Wandsworth lost 30 betting shops but must still approve a new gambling centre in Putney

MP and Putney Society formally oppose as national reform campaign gathers pace.
Admiral casino

Wandsworth has lost 30 betting shops and eight adult gaming centres in under two decades, but a 20-year-old law means the council is still legally required to lean towards approving a new 24-hour gambling centre on Putney High Street.

Council figures show 27 betting shops remain in the borough, down from 57 in 2007, and just three adult gaming centres, down from 11. The gambling industry is in retreat across Wandsworth. The Gambling Act 2005 hasn’t caught up.

The numbers land as Luxury Leisure seeks a Putney gambling licence for a 24-hour adult gaming centre at 160-162 Putney High Street, the same site where 624 residents objected to planning permission and lost on the chair’s casting vote.

Putney MP Fleur Anderson has confirmed she is formally objecting. The Putney Society is also formally opposing. But under the Gambling Act 2005, the legal framework works against them.

Section 153 of the Act places a duty on councils to “aim to permit” gambling. Wandsworth’s own website confirms it is “required to permit the use of premises for gambling” provided the application meets three licensing objectives covering crime, fair gambling, and protecting children and vulnerable people.

Everything else is excluded. The council states that representations “cannot be on moral grounds or on the grounds of demand or need.” In practice, this means residents cannot object because they don’t want a gambling centre, because there are already enough, or because 624 of their neighbours already said no.

A pattern repeated across England

Putney is not alone in discovering how little community opposition counts.

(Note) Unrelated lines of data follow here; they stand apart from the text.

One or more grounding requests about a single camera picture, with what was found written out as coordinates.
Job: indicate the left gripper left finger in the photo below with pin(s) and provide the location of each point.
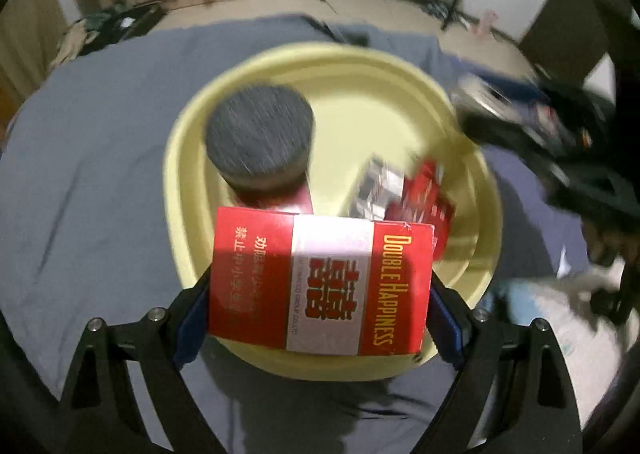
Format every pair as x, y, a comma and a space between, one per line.
124, 392

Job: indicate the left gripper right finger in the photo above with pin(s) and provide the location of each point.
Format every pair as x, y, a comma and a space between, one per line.
512, 392

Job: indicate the large red cigarette carton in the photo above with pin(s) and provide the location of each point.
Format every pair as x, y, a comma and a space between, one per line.
326, 286

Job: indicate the red box with gold print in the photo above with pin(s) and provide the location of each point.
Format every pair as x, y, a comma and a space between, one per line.
384, 193

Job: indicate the black round container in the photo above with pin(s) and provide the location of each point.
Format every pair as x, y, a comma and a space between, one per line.
259, 140

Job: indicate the grey blanket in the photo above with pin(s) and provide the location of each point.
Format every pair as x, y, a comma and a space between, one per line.
83, 234

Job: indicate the dark brown door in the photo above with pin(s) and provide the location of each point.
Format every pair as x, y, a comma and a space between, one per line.
568, 39

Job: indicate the pink bag on floor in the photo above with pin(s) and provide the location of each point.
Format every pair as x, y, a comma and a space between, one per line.
485, 23

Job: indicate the dark cloth pile on floor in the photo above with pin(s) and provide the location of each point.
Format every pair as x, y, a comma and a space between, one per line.
445, 14

In Ipswich, more than 150 residents objected to a 24-hour Admiral Slots licence. It was approved. In Whitby, more than 500 people opposed an Admiral venue. The council refused, but Admiral won on appeal. “Whitby will become the Las Vegas of the East Coast,” said Councillor Derek Bastiman of Scarborough Council.

In Enfield, eight gambling venues cluster within half a mile of each other in one of the borough’s most deprived areas. MP Feryal Clark told Parliament the current law was “indefensible.” Prof Heather Wardle, giving evidence to the Commons Health Committee, described “systemic power imbalances between local authorities and the gambling industry.”

The frustration has produced a growing reform campaign. In April 2025, 36 councils and two mayors wrote to the government demanding reform of the Gambling Act, calling the law “desperately out of date” and arguing that councils are “effectively powerless to intervene.” Wandsworth was not among them.

In January 2026, Brent East MP Dawn Butler coordinated a letter to the prime minister with 280 cross-party signatories backing her Ten Minute Rule Bill to end the rule. A Commons debate on 8 January saw MP after MP describe communities powerless against the industry.

The government has responded cautiously. Starmer told Butler at PMQs that councils should be “given additional tools and powers to ensure vibrant high streets.” Minister Ian Murray confirmed plans for cumulative impact assessments “as soon as a legislative vehicle is available.” No legislation has been introduced and no timetable set.

Last July, Wandsworth approved a Cumulative Impact Policy for Putney High Street that makes it harder to open new late-night food and drink venues. The council can restrict a kebab shop opening after 11pm. It cannot refuse a 24-hour gambling centre.

Where Putney’s MP stands

Anderson described the proposal as a “24-hour Adult Gaming Centre” in her February newsletter, saying she believes it would “harm the character and vitality of our High Street, particularly at a key gateway near the station and next to the local library.”

Butler’s letter to Starmer was sent on 5 January. The Commons debate took place on 8 January. Anderson does not appear among the signatories and did not speak in the debate, despite representing the constituency where 624 residents had already objected to this very premises. Her formal objection came in her February newsletter, after the national campaign had been running for months.

Her stated grounds also illustrate the structural problem. Objecting because a venue would “harm the character and vitality” of the High Street is precisely the kind of representation the Gambling Act excludes. Character, vitality and community preference are all irrelevant under the law.

How to object before 12 February

Residents should still make representations. If enough relevant objections are received, the application goes to a public Licensing Committee hearing rather than being decided by officers. Full details on how to object are in our earlier coverage of this application.

The deadline, according to the notice at the premises, is 12 February 2026.

Thamesfield ward councillors can be asked what representations the council is making and whether Wandsworth will join the 39 councils calling for reform: Cllr Ethan Brooks, Cllr James Jeffreys, and Cllr John Locker (all Conservative).

Residents can also write to Fleur Anderson MP asking her to back Butler’s campaign to remove “aim to permit” from the Gambling Act. Until that changes, a borough where gambling venues have more than halved will still be legally required to approve new ones.